Die Punkte wohlwollend und wahr sind hingegen um einiges interessanter, da häufig strittig. Zunächst einmal bezeugt der Zeugnisaussteller mit dem Verfassen eines Zeugnisses, dass die Beurteilung der Wahrheit entspricht. Insgesamt müssen drei Wahrheitsaspekte erfüllt sein, um die Qualität und Angemessenheit eines Zeugnisses zu gewährleisten:

  • Das Zeugnis muss von einer Person ausgestellt sein, die den zu Beurteilenden auch wirklich kennt.
  • Der Beurteilte muss sein Zeugnis ausnahmslos verstehen, das heißt die Formulierungen müssen ohne geheime oder doppelbödige Bedeutungen verfasst sein.
  • Die Aussagen des Zeugnisses müssen für potenziell zukünftige Arbeitgeber transparent sein, das heißt der üblichen Zeugnissprache entsprechen.

Bei der Pflicht zur wohlwollenden Beurteilung gelten andere Kriterien, die durchaus zu einem gewissen Zielkonflikt mit dem Wahrheitsgebot führen können. Generell gesagt bedeutet wohlwollend, dass ein Zeugnis grundsätzlich nicht so negativ ausfallen darf, dass ein berufliches Fortkommen erschwert oder verhindert wird. Kurzfristige Leistungseinbrüche und einmalige Misserfolge gehören - im Sinne der Wohlwollenspflicht - demnach nicht in ein Zeugnis. Liegen grobe Verletzungen der im Arbeitsvertrag vereinbarten Grundlagen vor oder finden sich im persönlichen Verhalten begründete Fehltritte, kann der Arbeitnehmer keinen Anspruch auf wohlwollende Beurteilung geltend machen.  
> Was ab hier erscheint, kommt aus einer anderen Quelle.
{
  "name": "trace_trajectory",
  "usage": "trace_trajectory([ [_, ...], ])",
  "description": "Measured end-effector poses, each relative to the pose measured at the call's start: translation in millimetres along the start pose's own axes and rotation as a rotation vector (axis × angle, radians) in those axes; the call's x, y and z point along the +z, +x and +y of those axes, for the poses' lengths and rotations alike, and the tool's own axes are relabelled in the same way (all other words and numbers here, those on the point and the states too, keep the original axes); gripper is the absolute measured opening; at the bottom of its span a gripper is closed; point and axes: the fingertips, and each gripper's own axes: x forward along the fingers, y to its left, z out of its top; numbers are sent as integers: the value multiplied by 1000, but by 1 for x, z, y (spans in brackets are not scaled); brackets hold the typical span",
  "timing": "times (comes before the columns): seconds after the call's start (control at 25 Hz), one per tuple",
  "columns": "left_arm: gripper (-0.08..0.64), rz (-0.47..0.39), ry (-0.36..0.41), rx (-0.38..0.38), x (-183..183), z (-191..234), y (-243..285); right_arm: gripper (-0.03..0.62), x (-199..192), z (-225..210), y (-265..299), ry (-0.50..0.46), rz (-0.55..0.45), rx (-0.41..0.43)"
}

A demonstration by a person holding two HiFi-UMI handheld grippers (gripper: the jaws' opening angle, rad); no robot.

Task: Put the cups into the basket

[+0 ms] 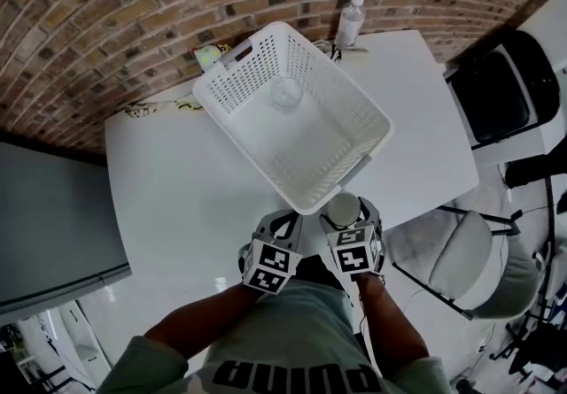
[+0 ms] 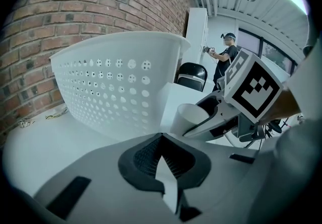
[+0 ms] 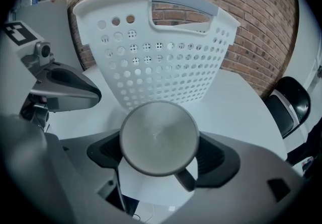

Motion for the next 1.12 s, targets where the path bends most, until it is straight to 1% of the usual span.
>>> trace_trajectory([
  [0.2,3,7,-17,17,-1,3,-9,404,4,1,-14,2,-6,-9],
  [0.48,3,-31,-21,35,8,4,-21,405,13,12,-48,14,-25,1],
  [0.92,3,-106,-24,68,31,5,-59,403,37,47,-123,2,-121,47],
  [1.12,3,-141,-37,115,43,15,-81,405,58,61,-154,-39,-175,82],
])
Der Spielraum für ein Nachverhandeln ist folglich so groß, wie Sie glaubhaft dokumentieren können, dass die Angaben nicht wahr oder wohlwollend genug sind. In der Regel dürfen Endzeugnisse nicht wesentlich schlechter als vorangegangene Zwischenzeugnisse sein. Bereits bestehende anderweitige Beurteilungsunterlagen aus der nun beendeten Berufstätigkeit, die häufig als Grundlage für Leistungs- und Zielvereinbarungsgespräche zwischen Mitarbeiter und Vorgesetzte dienen, müssen Ihnen zugänglich gemacht werden. Diese Dokumente befinden sich - falls vorhanden - in der Personalakte und können damit im Zweifelsfall zu einer besseren Ausgangslage über den Nachweis tatsächlich erreichter Erfolge führen. Formale Fehler hingegen sind meist weniger strittig und sollten umstandslos korrigiert werden.

Sollten sich die Unstimmigkeiten im Gespräch mit dem Arbeitgeber nicht klären lassen, bleibt wohl nur noch der Rechtsweg. In diesem Fall empfehlen wir die Beratung durch einen Fachanwalt in Anspruch zu nehmen.